Namun sayangnya, di tengah jalan Dirjen Pajak Ken Dwijugiasteadi mengatakan dirinya tak memiliki data untuk mengejar target tersebut. Padahal, DJP tak bisa bekerja tanpa data.
"Saya enggak pernah punya (data). Yang punya itu Pak Bambang Brodjonegoro," kata Ken ditemui di Kemenkeu, Jakarta Pusat, Senin (22/8/2016).
Padahal sebelumnya, Ken mengatakan pihaknya sudah memiliki data dari berbagai sumber, termasuk dengan mencocokan data dari negara G-20 dan data Panama Papers. Malah, kata Ken sebelum data Panama Papers keluar, pihaknya telah memiliki data terlebih dahulu.
"Itu (Panama Papers) kan cuma nama, saya punya nama dan akunnya. Data saya lebih banyak, pokoknya lengkap lah," klaim Ken beberapa waktu lalu.
Padahal, menurut sumber Metrotvnews.com yang tak mau disebutkan namanya, jika merujuk pada pernyataan memiliki data yang lebih banyak, otoritas pajak bisa mengejar penerimaan dengan menelusuri data tersebut tanpa harus menerapkan pengampunan pajak atau tax amnesty.
Pasalnya, dengan adanya tax amnesty ada potensi penerimaan yang hilang karena tarif pajak yang didapatkan lebih rendah dibandingkan dengan tarif normal jika dikejar melalui data yang dimiliki.

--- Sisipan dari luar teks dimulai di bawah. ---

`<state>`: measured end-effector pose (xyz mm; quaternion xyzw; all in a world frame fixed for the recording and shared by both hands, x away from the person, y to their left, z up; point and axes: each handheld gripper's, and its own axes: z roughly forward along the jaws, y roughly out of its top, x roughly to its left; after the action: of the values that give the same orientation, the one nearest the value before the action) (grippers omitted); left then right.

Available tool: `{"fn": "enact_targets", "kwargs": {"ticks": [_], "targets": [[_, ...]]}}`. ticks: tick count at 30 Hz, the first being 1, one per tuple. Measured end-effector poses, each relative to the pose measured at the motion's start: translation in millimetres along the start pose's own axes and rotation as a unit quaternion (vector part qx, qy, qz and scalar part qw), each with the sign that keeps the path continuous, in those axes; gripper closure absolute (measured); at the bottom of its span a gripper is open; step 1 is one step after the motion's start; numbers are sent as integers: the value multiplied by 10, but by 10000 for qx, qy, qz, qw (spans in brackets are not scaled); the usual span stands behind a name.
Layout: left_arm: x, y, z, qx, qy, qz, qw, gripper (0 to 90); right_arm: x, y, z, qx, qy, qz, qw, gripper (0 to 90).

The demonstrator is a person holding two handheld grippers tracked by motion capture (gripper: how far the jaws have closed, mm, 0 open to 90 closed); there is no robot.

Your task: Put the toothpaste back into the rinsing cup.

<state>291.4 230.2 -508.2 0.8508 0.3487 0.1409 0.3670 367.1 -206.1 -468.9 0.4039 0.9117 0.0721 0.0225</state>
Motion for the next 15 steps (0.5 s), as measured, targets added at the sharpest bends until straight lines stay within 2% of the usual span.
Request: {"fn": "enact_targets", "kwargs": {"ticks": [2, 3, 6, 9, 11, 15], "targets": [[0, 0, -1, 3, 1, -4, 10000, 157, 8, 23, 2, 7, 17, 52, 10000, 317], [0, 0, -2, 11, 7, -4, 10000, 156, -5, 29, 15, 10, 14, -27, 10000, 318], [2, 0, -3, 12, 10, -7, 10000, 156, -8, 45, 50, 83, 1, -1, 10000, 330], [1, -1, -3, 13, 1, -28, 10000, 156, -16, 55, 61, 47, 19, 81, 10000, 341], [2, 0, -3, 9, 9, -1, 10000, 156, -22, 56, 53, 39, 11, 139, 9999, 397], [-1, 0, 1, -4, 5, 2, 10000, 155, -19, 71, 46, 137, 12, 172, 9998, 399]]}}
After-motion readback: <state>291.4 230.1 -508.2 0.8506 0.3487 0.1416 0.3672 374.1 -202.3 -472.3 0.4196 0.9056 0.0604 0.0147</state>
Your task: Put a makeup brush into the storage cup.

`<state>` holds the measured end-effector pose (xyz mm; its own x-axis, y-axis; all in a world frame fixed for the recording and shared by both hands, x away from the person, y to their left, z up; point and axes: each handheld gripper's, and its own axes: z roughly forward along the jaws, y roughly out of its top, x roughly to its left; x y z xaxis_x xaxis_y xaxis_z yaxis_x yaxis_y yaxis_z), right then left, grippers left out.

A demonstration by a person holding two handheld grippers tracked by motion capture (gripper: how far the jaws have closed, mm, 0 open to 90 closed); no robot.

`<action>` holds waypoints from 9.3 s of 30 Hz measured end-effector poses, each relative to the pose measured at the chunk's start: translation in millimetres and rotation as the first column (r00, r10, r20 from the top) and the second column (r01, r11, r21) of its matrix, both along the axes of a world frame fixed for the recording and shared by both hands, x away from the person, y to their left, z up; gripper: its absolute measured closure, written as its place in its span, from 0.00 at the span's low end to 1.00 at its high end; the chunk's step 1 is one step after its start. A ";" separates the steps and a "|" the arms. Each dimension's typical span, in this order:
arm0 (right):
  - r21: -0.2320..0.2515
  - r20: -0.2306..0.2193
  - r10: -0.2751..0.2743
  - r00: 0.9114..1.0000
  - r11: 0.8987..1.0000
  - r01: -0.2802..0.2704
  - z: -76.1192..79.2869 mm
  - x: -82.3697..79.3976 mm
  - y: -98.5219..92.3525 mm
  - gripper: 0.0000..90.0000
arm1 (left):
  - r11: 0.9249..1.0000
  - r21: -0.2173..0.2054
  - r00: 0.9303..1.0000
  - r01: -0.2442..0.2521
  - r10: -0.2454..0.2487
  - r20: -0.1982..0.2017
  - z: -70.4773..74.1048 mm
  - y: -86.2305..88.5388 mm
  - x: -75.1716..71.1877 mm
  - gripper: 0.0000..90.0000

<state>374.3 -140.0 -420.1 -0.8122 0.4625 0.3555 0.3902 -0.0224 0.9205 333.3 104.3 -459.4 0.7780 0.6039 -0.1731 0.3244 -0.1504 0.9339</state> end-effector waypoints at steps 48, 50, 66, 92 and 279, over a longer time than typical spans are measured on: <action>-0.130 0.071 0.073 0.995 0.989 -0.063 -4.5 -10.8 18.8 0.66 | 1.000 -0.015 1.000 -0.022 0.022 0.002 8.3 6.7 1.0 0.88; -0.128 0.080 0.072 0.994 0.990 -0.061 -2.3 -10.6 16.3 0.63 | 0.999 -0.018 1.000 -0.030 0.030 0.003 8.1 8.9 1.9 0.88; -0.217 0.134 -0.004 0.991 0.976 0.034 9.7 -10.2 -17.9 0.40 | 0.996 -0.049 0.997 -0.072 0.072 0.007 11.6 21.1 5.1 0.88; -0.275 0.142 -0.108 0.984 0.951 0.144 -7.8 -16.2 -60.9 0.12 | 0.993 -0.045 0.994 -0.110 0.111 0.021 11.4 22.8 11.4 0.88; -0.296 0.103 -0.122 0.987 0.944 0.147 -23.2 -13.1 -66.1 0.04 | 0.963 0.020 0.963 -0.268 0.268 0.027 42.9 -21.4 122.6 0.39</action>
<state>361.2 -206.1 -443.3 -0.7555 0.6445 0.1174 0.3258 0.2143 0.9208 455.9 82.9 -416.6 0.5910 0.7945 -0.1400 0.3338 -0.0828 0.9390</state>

Menteri Keuangan Sri Mulyani Indrawati mengatakan, dengan kondisi yang terjadi saat ini, meski adanya data, agak berat untuk mengejarnya karena secara agregat ekonomi kini tengah mengalami penurunan sehingga membuat penerimaan yang mengandalkan ekonomi akan sulit untuk dicapai.
Sementara itu, Pengamat Pajak CITA, Yustinus Prastowo mengatakan, jikapun Dirjen Pajak memiliki data, datanya tersebut sudah lama dan mungkin saja sudah tidak valid karena kadaluarsa. Data pajak mesti diperbaharui setiap lima tahun. Lagi pula, adanya tax amnesty untuk memperbaharui data tersebut serta mempersiapkan adanya keterbukaan akses informasi data (AEoI) 2018.
"Kalaupun ada, itu harus divaliditas dan akurasi data, jadi data itu enggak bisa jadi duit langsung (enggak masuk ke kantung penerimaan," jelas Prast.